President of the Assembly of Madrid
- In office 8 June 1983 – 10 June 1987
- Preceded by: Office established
- Succeeded by: Rosa Posada

Mayor of Leganés
- In office 19 April 1979 – 6 September 1983
- Preceded by: José Manuel Matheo Luaces [es]
- Succeeded by: Fernando Abad Bécquer [es]

Personal details
- Born: 1954 Úbeda, Spain
- Died: 3 September 2026 (aged 72)
- Party: PSOE
- Children: Ramón Espinar Merino

= Ramón Espinar Gallego =

Spanish politician (1954–2026)

Ramón Espinar Gallego (1954 – 3 September 2026) was a Spanish politician.
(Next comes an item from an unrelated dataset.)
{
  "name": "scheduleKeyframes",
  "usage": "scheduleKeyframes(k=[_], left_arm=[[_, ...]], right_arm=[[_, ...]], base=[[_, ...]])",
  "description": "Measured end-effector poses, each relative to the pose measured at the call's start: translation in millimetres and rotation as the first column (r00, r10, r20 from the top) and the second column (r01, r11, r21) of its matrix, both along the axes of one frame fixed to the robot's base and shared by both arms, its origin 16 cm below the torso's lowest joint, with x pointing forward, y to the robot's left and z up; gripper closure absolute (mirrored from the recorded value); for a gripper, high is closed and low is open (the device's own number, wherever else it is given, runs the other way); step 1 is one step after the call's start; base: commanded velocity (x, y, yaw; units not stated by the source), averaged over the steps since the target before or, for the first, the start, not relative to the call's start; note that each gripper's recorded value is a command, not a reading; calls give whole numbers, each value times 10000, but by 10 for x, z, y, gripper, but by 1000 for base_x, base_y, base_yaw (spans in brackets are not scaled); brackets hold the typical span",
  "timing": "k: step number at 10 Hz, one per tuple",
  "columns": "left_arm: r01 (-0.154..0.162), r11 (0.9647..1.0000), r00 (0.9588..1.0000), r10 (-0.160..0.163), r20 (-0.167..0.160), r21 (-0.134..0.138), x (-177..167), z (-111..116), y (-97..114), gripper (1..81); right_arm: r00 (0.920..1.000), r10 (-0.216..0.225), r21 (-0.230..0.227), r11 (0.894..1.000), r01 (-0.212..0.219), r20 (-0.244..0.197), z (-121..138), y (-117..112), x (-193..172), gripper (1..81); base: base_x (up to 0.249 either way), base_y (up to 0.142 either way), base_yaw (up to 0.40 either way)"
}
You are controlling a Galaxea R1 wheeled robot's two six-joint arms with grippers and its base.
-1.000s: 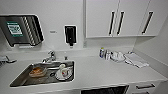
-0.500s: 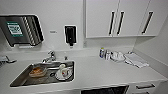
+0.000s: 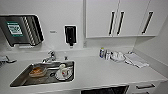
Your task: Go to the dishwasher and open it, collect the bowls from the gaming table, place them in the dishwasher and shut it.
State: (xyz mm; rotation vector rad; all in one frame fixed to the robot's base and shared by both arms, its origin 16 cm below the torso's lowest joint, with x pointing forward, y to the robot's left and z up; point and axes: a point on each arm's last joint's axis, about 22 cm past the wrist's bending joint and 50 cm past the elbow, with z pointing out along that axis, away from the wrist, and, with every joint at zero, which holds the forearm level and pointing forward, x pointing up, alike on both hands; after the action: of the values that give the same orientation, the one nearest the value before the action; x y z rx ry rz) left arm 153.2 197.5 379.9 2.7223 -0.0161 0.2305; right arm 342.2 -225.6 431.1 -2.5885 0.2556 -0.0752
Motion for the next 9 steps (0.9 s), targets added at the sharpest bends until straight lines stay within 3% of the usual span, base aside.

A member of the Spanish Socialist Workers' Party (PSOE), he was the mayor of Leganés in the Community of Madrid, and a member of the Assembly of Madrid from 1983 to 1995, serving as its president from 1983 to 1987. He was the regional minister of culture (1987–1991) and finance (1991–1995). In 1995, he was named an advisor at Caja Madrid, and was sentenced to one year in prison in 2017 for his involvement in a credit card scandal.

==Early life and career==
Espinar was born in Úbeda, Andalusia in 1954. He moved to Leganés in the Community of Madrid at the age of 20 in 1975; the commuter town experienced a lot of inwards migration from Andalusia, Extremadura and Castilla–La Mancha at the time. In 1978, he was told by the Spanish Socialist Workers' Party (PSOE) that he would be the candidate for mayor in the first democratic elections the following year. He was elected as the youngest mayor in the country, holding 14 seats in the city council, ten more than the second-placed Union of the Democratic Centre (UCD).

As mayor, Espinar set aside space for a university, which was eventually filled by a campus of the Charles III University of Madrid, and built a hospital. After extending his absolute majority in 1983, he was elected to the new Assembly of Madrid in the same year, becoming its first president. In 1987 he was named the region's minister for culture, and four years later its minister of finance, in the governments of President of the Community of Madrid, Joaquín Leguina.

Espinar left politics in 1995, being named by the PSOE as an advisor to the Caja Madrid savings bank In February 2017, the Audiencia Nacional sentenced him to a year in prison for his part in the "black cards" scandal, in which he used company credit cards to spend €178,400 on personal spending from 1995 to 2010.

==Personal life and death==
Espinar's son, Ramón Espinar Merino (born 1986), served in the Assembly of Madrid and as a Senator for Podemos from 2015 to 2019.

Espinar died on 3 September 2026, at the age of 72, from a degenerative illness.